Bryant Terry: It's an aesthetic. It's something that white people own. I think it's important that people understand that there's a history of Black food and health-led activism throughout the 20th century. My first contact with the idea of vegetarianism came from Black Seven Day Adventists. After I read Malcolm X and was obsessed with the nation of Islam, I learned about the Honorable Elijah Muhammad and his health ministry. He wrote two books. How to Eat to Live, which was his way of helping Black folks think about eating more healthfully. I think about Dick Gregory, the comedian and social justice activist, and his emphasis on food.
The thing that politicized me was a hip-hop song about factory farming called Beef by the rapper KRS-One, from the group Boogie Down Productions.
[music]
KRS-One: Beef. What a relief. When will this poisonous product cease? This is another public service announcement. You can believe it, or you can doubt it. Let us begin now with the cow, the way it gets to your plate and how, the cow--
Bryant Terry: Black people are suffering from the highest rates of preventable diet-related illnesses. Heart disease, hypertension, type-two diabetes. I would argue that we needn't look any further than our own cultural cuisine in order to find better health.
Helen Rosner: I love that.
Bryant Terry: You have all your vinegars, your citrus in there?
Helen Rosner: Yes, all my citrus is in there. I think it's garlic time. Could I use a Microplane or grate it or something like that?
Bryant Terry: You could. I've never--
Helen Rosner: You're allowed to say no. That was a tone of voice that implied to me that you think it's a bad idea and--
Bryant Terry: No, I just hadn't thought about it, but--
Helen Rosner: We're going to let that intensify while everything else happens. I love fennel. I'm super obsessed with fennel. I don't really love black licorice. I just want to take a bite out of it. It's so good.
Bryant Terry: You know what? Let me do that, too. I don't even know if I've ever and attempted to take a full-on, this is like an apple bite.
Helen Rosner: Oh, I would eat it like an apple.
Bryant Terry: I'm going to do this in Berkeley and they're going to think I'm a god. I'm going to start me a cult. The cult of eating fennel raw.
[music]
Helen Rosner: In Vegetable Kingdom, you assign a track to each recipe. Each recipe has a song and you've got this gorgeous playlist at the beginning of the book that puts them all together. The song that goes with this recipe is Afro-Cu (Bembé) by Mongo Santamaria, from the album What do You Mean. [music]
What is it about this song that you particularly like?
Bryant Terry: [laughs] Just the African rhythms. If I close my eyes I just feel like I'm being transported back to New Orleans, to Havana, to Lagos. It's all about the African rhythms.
[music]
Helen Rosner: What kind of pan should I use for this?
Bryant Terry: You're good to go. That cast iron filet is exactly where you want to be.

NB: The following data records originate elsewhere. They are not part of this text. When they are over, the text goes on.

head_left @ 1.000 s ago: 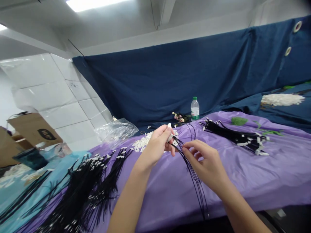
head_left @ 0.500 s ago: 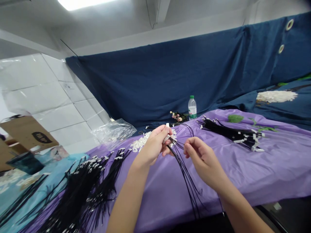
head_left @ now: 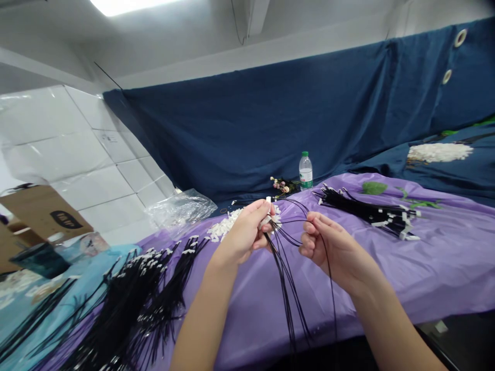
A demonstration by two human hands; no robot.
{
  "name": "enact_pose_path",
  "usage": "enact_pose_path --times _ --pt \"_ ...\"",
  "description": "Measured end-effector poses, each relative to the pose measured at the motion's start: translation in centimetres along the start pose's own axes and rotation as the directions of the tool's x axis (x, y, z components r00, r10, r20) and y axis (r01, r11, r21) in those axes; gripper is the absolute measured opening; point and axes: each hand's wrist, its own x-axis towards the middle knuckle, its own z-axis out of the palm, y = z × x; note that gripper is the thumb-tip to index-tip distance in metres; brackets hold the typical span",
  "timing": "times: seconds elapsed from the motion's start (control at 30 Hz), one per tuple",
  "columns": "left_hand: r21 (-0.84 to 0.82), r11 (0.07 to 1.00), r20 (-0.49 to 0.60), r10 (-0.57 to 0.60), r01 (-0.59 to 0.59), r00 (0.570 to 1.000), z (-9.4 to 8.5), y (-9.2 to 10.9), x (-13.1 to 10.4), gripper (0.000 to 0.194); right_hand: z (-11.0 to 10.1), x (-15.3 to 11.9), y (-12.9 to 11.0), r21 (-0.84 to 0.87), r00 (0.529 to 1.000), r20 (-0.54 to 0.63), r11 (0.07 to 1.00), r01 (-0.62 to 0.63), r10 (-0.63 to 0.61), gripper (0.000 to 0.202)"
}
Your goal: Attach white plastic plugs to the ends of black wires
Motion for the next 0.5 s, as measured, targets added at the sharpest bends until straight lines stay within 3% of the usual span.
enact_pose_path --times 0.17,0.33,0.5 --pt "0.000 1.000 -0.002 -0.011 0.011 1.000 -0.3 0.0 0.1 0.022 -0.7 0.3 -0.5 0.079 0.998 -0.062 0.997 -0.004 0.009 0.013" --pt "-0.014 1.000 0.009 -0.024 0.024 1.000 -0.7 -0.1 0.4 0.022 -1.3 0.6 -1.1 -0.110 0.969 -0.085 0.969 0.222 -0.232 0.022" --pt "-0.007 0.999 0.030 -0.044 0.045 0.999 -0.4 -0.2 0.5 0.023 -1.4 1.1 -0.9 0.066 0.919 -0.248 0.941 0.333 -0.308 0.028"
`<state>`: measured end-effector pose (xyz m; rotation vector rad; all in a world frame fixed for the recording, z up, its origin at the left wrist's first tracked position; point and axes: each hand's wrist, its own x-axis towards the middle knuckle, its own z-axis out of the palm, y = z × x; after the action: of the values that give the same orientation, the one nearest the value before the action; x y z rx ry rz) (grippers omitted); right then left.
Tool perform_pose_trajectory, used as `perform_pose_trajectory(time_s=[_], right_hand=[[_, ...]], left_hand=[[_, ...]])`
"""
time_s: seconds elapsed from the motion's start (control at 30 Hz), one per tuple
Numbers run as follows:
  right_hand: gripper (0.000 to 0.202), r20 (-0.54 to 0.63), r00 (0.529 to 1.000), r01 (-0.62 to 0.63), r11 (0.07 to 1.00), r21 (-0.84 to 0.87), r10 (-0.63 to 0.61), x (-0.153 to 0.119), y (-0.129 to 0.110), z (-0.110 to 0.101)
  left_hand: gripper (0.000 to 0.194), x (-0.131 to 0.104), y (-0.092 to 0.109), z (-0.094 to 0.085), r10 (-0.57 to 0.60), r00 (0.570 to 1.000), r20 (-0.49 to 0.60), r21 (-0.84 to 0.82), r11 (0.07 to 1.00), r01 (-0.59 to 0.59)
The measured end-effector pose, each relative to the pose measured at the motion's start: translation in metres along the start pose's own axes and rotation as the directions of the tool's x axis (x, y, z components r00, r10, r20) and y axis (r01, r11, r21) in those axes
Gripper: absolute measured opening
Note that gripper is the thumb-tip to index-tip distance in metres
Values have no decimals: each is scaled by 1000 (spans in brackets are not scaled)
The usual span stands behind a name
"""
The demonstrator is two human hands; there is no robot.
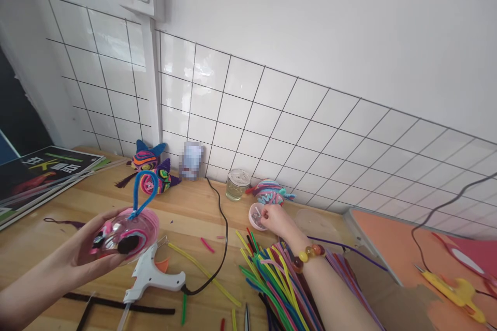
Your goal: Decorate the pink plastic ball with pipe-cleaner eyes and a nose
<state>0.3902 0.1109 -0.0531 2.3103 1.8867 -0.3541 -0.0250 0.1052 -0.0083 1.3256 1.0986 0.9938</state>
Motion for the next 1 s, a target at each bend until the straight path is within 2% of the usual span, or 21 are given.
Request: perform_pose_trajectory(time_s=[0.3,0.5,0.67,0.87,1.0], right_hand=[[30,28,999,32,994,-109,-29,0,-7,-8],[30,73,997,37,984,-171,-25,2,-13,-5],[23,68,998,27,981,-194,-14,2,-14,0],[26,38,997,74,976,-206,-68,2,-18,5],[22,-19,996,80,982,-173,-85,2,-17,2]], left_hand=[[71,0,0,-2,12,1000,11,7,1000,-12],[73,-2,2,1,-18,1000,-1,-34,999,18],[77,-1,1,0,-41,999,3,-40,998,41],[73,-7,4,0,-19,995,95,-88,996,27],[70,-14,10,-2,11,989,145,-23,1000,-8]])
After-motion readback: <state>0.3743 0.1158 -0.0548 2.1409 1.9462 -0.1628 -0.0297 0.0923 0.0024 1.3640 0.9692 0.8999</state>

Helen Rosner: I'm going to-- oh yes, you hear that sizzle?
[meat sizzles]
Helen Rosner: Okay, so I formed a sauce in the skillet. I have nestled beautifully and my golden cases of fennel, and now we're going to let them braise. This is where the magic happens right? All right, let's take a bite. Oh my God.
Bryant Terry: I'm obviously over here thinking that this is the bomb, what do you think? [laughing]
Helen Rosner: The bomb. This is the bomb. This is totally the bomb. That is the technical term, I think this is.
Speaker 3: Bryant Terry's most recent book is Black Food and he spoke with The New Yorker's Helen Rosner. Now, full disclosure. We skipped a few steps as they were making that dish and I guess you may have suspected as much. If you want to try the braised fennel in citrus mojo, you can find every single one of the steps at newyorkerradio.org. Helen Rosner will be back on the show in a couple of weeks after spending some time in the kitchen with Andy Baraghani. A bon appétit.